On Sun, Jan 12, 2020 at 07:45:49PM +1300, Simon Glass wrote:
Hi Wolfgang,
On Fri, 23 Aug 2019 at 21:51, Wolfgang Denk wd@denx.de wrote:
Dear Tom,
In message 20190726170700.GQ20116@bill-the-cat you wrote:
It was designed in 1987. A subset of Nimbus Sans L were released under the GPL. Although the characters are not exactly the same, Nimbus Sans L has metrics almost identical to Helvetica and Ari=
al.
(From Wikipedia, the free encyclopedia) From: https://fontlibrary.org/en/font/nimbus-sans-l License: GNU GPL v3 http://www.gnu.org/copyleft/gpl.html
It's a good question. I suspect the answer is that we should drop that font as I don't know if you can combine "GPLv2 only" and "GPLv2 or later" with "GPLv3".
Should we not first make sure the license is really GPLv3?

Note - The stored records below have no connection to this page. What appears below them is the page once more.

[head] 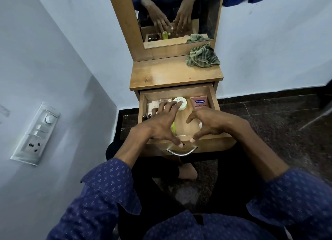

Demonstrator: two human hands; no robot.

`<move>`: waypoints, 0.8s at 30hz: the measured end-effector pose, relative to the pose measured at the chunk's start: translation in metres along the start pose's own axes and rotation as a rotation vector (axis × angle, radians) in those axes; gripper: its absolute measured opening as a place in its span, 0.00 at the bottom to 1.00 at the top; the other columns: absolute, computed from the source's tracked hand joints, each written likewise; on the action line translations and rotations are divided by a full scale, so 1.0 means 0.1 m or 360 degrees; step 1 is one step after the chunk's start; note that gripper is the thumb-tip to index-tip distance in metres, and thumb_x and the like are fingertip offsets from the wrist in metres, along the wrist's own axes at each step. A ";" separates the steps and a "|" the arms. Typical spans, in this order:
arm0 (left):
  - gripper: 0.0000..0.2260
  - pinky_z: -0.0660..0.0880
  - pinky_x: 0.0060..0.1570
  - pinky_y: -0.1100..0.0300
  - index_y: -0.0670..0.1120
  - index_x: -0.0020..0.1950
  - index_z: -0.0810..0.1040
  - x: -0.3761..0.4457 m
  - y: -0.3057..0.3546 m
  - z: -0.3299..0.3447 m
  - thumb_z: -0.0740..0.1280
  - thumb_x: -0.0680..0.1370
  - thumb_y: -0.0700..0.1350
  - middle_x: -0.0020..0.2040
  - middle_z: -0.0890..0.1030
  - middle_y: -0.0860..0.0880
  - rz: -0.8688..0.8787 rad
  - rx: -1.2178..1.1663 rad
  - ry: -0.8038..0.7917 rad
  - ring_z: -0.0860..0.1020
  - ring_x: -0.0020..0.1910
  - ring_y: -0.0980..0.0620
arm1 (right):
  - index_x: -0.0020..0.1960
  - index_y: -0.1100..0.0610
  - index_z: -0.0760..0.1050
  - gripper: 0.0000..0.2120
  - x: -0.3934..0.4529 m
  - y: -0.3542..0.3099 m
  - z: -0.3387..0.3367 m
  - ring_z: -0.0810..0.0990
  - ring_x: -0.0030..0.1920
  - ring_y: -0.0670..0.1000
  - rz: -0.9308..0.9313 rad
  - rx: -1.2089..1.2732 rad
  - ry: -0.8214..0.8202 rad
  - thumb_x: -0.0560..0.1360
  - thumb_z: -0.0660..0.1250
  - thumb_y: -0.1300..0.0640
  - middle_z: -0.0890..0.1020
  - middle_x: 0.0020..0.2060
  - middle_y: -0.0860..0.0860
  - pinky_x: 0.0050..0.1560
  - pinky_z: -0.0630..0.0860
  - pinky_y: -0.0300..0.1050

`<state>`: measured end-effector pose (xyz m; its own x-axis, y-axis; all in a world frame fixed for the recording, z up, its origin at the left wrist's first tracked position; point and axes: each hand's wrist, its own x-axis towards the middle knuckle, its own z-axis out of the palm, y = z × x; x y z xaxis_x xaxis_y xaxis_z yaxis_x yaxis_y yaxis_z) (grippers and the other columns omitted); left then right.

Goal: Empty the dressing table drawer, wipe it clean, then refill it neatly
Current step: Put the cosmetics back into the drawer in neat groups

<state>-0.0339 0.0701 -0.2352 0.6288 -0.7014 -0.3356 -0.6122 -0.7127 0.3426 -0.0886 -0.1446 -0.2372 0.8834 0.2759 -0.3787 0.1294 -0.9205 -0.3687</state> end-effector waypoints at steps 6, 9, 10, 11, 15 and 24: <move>0.69 0.51 0.81 0.35 0.54 0.86 0.42 0.02 -0.10 0.08 0.85 0.59 0.63 0.83 0.49 0.56 0.0056 -0.0055 0.0211 0.43 0.83 0.48 | 0.78 0.47 0.69 0.47 -0.03 -0.01 0.06 0.62 0.75 0.56 -0.0075 -0.0091 0.0093 0.64 0.81 0.36 0.65 0.77 0.48 0.74 0.64 0.61; 0.69 0.49 0.81 0.34 0.53 0.86 0.43 0.02 -0.13 0.10 0.84 0.59 0.66 0.83 0.48 0.56 0.0040 -0.0039 0.0315 0.43 0.84 0.48 | 0.83 0.47 0.59 0.56 0.01 -0.01 0.07 0.54 0.79 0.59 -0.0058 -0.0141 0.0217 0.63 0.82 0.36 0.56 0.82 0.49 0.76 0.60 0.65; 0.69 0.49 0.81 0.34 0.53 0.86 0.43 0.03 -0.14 0.09 0.84 0.59 0.67 0.84 0.48 0.56 0.0035 -0.0027 0.0365 0.42 0.84 0.49 | 0.84 0.48 0.55 0.59 0.03 0.00 0.07 0.51 0.80 0.58 -0.0050 -0.0139 0.0269 0.63 0.82 0.37 0.53 0.83 0.48 0.77 0.59 0.66; 0.68 0.50 0.81 0.34 0.52 0.86 0.43 0.03 -0.16 0.08 0.83 0.59 0.67 0.84 0.47 0.55 0.0030 -0.0018 0.0417 0.42 0.84 0.49 | 0.85 0.48 0.53 0.60 0.04 0.01 0.06 0.49 0.81 0.57 -0.0041 -0.0134 0.0323 0.63 0.82 0.37 0.51 0.84 0.48 0.78 0.57 0.66; 0.64 0.50 0.82 0.38 0.48 0.86 0.46 0.11 -0.21 0.02 0.82 0.63 0.66 0.85 0.46 0.53 -0.0022 0.0052 0.0595 0.41 0.85 0.50 | 0.85 0.52 0.50 0.59 0.14 0.07 0.05 0.49 0.82 0.55 -0.0029 -0.0117 0.0550 0.67 0.82 0.41 0.49 0.84 0.49 0.79 0.54 0.61; 0.57 0.38 0.82 0.39 0.40 0.86 0.41 0.63 -0.44 -0.07 0.66 0.74 0.73 0.86 0.41 0.43 -0.0150 0.0380 0.0780 0.37 0.85 0.44 | 0.86 0.54 0.48 0.46 0.61 0.34 -0.06 0.46 0.84 0.54 -0.0058 -0.0213 0.0831 0.79 0.71 0.45 0.51 0.85 0.51 0.83 0.49 0.57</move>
<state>0.0362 0.0576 -0.2653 0.8008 -0.5883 0.1119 -0.5982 -0.7946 0.1034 -0.0276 -0.1607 -0.2678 0.9793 0.1654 0.1171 0.1902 -0.9495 -0.2494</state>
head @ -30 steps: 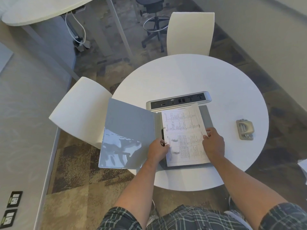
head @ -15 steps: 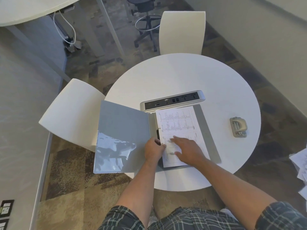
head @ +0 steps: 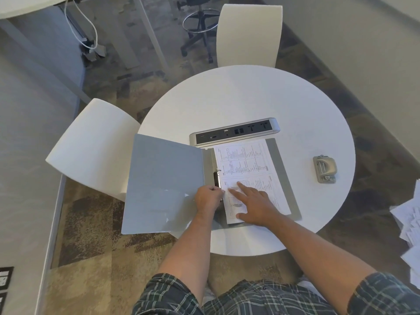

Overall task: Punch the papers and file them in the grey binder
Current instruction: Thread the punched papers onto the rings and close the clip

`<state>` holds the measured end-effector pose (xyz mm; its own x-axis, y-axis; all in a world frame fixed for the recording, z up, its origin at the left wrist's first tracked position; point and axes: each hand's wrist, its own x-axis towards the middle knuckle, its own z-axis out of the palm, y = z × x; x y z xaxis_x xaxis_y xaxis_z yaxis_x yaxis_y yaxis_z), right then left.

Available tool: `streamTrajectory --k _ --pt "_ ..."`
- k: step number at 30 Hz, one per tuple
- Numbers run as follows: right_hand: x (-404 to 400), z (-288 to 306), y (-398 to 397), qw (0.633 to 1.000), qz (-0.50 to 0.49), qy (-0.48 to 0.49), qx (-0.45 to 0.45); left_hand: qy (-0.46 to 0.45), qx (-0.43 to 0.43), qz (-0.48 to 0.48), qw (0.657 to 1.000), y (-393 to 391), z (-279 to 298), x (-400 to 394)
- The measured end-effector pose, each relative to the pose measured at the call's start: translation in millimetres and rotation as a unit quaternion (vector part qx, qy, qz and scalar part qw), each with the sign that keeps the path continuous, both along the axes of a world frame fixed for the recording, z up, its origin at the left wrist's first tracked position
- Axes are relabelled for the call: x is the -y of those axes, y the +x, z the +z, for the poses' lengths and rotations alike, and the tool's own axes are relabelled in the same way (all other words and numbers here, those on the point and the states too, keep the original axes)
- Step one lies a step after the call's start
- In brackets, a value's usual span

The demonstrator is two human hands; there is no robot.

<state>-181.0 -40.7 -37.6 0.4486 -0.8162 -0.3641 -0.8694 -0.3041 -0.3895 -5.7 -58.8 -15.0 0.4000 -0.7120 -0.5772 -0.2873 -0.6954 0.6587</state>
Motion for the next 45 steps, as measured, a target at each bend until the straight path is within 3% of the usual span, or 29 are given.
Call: streamTrajectory --k 7,15,20,38,45 --pt "1.5 -4.8 3.9 0.999 0.033 -0.008 -0.02 0.028 0.052 -0.03 0.998 -10.6 7.3 2.8" --pt "5.1 -6.7 2.7 0.993 0.075 0.01 -0.088 0.002 0.031 -0.009 0.999 -7.9 11.1 -0.6" --pt "9.3 -0.5 5.2 0.987 0.102 -0.012 -0.125 -0.004 0.091 -0.019 0.996 -1.2 7.2 0.4" --pt "7.1 -11.8 4.4 0.982 0.123 -0.016 -0.141 0.098 0.162 -0.065 0.98 -3.4 21.7 29.2" --pt "5.7 -12.1 4.2 0.985 0.113 -0.014 -0.131 0.114 0.217 -0.157 0.957 -9.6 21.3 28.6"
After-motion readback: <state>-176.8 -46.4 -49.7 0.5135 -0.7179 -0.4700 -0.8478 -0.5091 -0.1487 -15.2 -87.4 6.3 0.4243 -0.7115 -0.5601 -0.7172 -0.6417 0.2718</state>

At the moment the URL https://fontlibrary.org/en/font/nimbus-sans-l does not work. But there are other sources which suggest that this font might actually be GPLv2 instead, see for example "Licensing" at https://www.fontsquirrel.com/fonts/nimbus-sans-l
Yes I see that now. I am not actually sure of the license but it is certainly possible it could be GPLv2. Is there a way to find the authoritative source?
I will send a patch to replace this with roboto, which seems to be clearly licensed.